I agree with this. It took me a solid year of significant studying to get to the point where I could comfortably read a medical research paper, and that was coming from an engineering background.

However, when I look back at my life, some of my most impactful contributions have come from doing dumb risky things in fields I knew nothing about. I think the Kay quote "A change of perspective is worth 80 IQ points" applies here. Novices have a different perspective, which sure can be dangerous, but also gives them an 80 IQ point advantage.

Anyway, I agree with your point that it would be nice to make it safer to do biohacking, but at the same time I think we shouldn't be too quick to discourage it, as it's actually a smart strategy for society to have outsiders try things that would seem dumb from an insider's perspective.


I'm not talking about discouraging it. I'm talking about not encouraging people to go at it in the wrong way so as to get called a "hero."

People do a lot of stupid stuff for short-sighted reasons like public recognition.


Oh I agree 100% we should not be calling him a hero. I'm just saying that ex ante claims about heroism in general (for or against) make little sense if you think heros are determined to be as such only based on the consequences of their actions.

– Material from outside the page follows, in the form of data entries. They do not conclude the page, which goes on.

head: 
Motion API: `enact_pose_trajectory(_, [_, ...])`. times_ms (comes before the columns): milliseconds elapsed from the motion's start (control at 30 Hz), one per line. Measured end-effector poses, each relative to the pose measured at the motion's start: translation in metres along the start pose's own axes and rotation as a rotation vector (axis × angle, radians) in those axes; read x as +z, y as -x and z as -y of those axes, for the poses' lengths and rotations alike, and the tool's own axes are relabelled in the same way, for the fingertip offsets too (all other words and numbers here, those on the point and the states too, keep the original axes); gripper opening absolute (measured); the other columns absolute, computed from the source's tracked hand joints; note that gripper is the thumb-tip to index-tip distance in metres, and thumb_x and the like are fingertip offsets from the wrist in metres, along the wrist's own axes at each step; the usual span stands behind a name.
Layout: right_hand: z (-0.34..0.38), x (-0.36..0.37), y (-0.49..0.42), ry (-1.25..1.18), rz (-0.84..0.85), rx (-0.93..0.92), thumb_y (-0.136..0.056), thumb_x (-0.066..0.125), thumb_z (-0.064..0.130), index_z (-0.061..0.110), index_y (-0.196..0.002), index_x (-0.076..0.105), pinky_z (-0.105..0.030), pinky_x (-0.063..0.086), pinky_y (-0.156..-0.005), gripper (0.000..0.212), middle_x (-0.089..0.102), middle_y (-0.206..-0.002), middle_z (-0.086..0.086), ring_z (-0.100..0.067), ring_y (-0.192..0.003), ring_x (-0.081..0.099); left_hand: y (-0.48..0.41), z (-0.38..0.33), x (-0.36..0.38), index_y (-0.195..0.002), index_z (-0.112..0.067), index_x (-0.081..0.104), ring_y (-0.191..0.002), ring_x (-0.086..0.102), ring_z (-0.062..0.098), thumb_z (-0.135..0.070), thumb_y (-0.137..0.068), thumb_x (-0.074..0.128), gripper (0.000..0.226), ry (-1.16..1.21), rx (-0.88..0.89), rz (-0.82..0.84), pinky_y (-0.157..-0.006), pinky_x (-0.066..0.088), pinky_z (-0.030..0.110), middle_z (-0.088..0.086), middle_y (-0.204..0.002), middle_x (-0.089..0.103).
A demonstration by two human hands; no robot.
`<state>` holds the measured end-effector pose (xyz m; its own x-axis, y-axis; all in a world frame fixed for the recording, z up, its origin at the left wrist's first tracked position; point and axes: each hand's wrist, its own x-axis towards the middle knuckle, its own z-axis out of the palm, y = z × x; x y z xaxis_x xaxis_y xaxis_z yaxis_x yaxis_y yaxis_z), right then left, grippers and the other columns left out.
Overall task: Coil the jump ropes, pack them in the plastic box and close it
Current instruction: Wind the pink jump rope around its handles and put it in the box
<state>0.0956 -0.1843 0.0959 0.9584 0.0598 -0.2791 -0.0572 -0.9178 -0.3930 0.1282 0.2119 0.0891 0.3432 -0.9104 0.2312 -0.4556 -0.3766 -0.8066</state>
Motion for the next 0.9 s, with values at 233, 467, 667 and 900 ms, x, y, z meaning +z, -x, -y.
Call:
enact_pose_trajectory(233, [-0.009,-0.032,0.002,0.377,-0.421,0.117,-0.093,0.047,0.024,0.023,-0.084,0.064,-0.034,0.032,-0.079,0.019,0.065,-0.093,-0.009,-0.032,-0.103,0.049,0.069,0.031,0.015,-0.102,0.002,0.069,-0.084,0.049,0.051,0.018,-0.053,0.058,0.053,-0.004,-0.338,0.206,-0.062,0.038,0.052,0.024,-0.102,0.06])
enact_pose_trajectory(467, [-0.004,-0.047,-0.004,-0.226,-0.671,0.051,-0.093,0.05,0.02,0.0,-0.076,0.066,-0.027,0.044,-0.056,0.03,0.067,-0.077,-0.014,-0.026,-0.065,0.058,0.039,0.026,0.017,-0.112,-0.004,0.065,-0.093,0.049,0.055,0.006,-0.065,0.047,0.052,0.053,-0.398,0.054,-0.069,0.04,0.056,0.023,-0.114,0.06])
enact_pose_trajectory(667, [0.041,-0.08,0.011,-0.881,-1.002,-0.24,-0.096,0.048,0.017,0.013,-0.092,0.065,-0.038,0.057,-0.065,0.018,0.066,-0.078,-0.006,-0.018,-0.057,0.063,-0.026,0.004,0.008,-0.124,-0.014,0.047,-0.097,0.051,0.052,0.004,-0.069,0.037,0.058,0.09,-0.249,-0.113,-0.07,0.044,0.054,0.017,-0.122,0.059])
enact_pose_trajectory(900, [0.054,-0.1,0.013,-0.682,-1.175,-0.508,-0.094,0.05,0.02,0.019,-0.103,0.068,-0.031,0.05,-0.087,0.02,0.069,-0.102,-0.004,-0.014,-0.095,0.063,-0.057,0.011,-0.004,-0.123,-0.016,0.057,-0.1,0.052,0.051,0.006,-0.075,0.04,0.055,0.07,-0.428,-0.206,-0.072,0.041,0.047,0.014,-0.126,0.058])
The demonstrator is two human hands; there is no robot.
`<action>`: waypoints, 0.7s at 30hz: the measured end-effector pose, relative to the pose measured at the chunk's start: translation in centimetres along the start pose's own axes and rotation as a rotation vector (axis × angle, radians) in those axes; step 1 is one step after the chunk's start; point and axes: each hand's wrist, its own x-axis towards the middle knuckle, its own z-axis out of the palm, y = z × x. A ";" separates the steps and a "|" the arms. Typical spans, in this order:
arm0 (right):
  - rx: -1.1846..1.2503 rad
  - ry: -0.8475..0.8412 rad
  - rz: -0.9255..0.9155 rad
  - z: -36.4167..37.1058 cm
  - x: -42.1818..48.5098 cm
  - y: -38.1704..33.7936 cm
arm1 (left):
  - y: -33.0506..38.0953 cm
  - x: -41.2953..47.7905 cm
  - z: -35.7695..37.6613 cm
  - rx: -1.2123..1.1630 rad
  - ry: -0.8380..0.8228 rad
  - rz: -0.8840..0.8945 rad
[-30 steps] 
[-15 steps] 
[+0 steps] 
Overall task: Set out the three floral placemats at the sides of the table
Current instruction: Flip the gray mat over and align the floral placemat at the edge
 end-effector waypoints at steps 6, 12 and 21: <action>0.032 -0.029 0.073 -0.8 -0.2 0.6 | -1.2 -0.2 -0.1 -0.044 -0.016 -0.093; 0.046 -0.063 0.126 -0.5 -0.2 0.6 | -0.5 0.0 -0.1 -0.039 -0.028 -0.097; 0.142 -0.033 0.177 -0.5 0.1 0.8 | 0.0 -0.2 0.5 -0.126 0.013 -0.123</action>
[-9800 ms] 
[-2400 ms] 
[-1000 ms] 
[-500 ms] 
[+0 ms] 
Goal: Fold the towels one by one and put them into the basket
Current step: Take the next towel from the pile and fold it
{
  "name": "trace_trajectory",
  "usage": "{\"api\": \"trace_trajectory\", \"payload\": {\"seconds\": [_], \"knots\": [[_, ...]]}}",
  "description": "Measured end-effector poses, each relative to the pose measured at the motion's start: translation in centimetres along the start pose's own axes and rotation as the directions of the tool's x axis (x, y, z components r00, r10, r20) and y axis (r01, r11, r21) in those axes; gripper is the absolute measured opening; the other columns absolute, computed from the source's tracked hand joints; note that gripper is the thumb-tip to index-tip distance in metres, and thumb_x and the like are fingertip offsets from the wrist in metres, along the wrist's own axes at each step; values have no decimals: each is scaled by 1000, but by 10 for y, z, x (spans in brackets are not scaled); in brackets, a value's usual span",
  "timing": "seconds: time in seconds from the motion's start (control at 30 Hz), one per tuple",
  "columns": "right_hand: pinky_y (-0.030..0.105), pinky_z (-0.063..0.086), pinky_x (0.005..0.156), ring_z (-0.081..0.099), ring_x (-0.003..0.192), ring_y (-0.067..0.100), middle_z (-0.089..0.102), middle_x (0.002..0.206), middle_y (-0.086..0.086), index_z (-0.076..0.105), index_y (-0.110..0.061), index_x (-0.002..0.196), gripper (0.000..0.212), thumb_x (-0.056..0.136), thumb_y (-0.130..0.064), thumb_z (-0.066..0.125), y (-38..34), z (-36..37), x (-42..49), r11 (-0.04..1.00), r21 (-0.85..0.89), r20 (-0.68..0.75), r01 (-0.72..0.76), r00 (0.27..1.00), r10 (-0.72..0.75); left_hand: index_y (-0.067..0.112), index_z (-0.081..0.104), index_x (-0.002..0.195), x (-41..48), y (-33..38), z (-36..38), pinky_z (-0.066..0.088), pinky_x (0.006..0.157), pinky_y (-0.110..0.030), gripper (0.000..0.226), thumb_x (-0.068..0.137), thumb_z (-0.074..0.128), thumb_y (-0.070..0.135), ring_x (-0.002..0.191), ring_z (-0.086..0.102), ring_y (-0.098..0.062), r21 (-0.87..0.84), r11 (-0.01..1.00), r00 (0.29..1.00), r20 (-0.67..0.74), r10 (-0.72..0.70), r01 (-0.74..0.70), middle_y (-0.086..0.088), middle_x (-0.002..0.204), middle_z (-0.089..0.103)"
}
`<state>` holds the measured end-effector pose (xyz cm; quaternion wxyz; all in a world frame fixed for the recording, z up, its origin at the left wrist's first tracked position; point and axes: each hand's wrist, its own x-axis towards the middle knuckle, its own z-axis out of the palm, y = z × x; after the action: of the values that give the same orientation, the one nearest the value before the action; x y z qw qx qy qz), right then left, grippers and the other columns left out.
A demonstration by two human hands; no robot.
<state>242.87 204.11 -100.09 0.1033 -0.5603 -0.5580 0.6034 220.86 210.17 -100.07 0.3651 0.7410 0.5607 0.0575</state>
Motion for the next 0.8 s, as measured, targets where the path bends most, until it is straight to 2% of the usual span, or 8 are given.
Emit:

The fundamental issue here is that we only know the medical details because this went so badly that he was taken to a hospital. If it had worked and he felt miraculously better, there would probably be no "official" documentation because he would get on with his life and not see a doctor about it.

I can speak firsthand as to what that gets you. And being labeled a "hero" is not what that gets you.


Very good points!


Still a hero, at least we now know shrooms aren't injectable as heroin.

But that begs the question of maybe just missing an extraction step in the process lol.


> I wish there was more support for reasonable self experimentation

Yes! 100% agree.


As long as you don't expect your society to also pay to keep you alive when that self-experimentation very predictably goes wrong.


Lets not glorify self harm.


Maybe they are glorifying the scientist who did the experiment on themselves, knowing the risks?

That kind of glory has been directed at other researchers.


Pretty sure I'm doing the opposite. Now I think there should be a safer, collaborative way to do biohacking, but BigPharma and the medical establishment is absolutely awful at making us healthier, so turning to them is not the answer. Source: spent a couple years in medical research.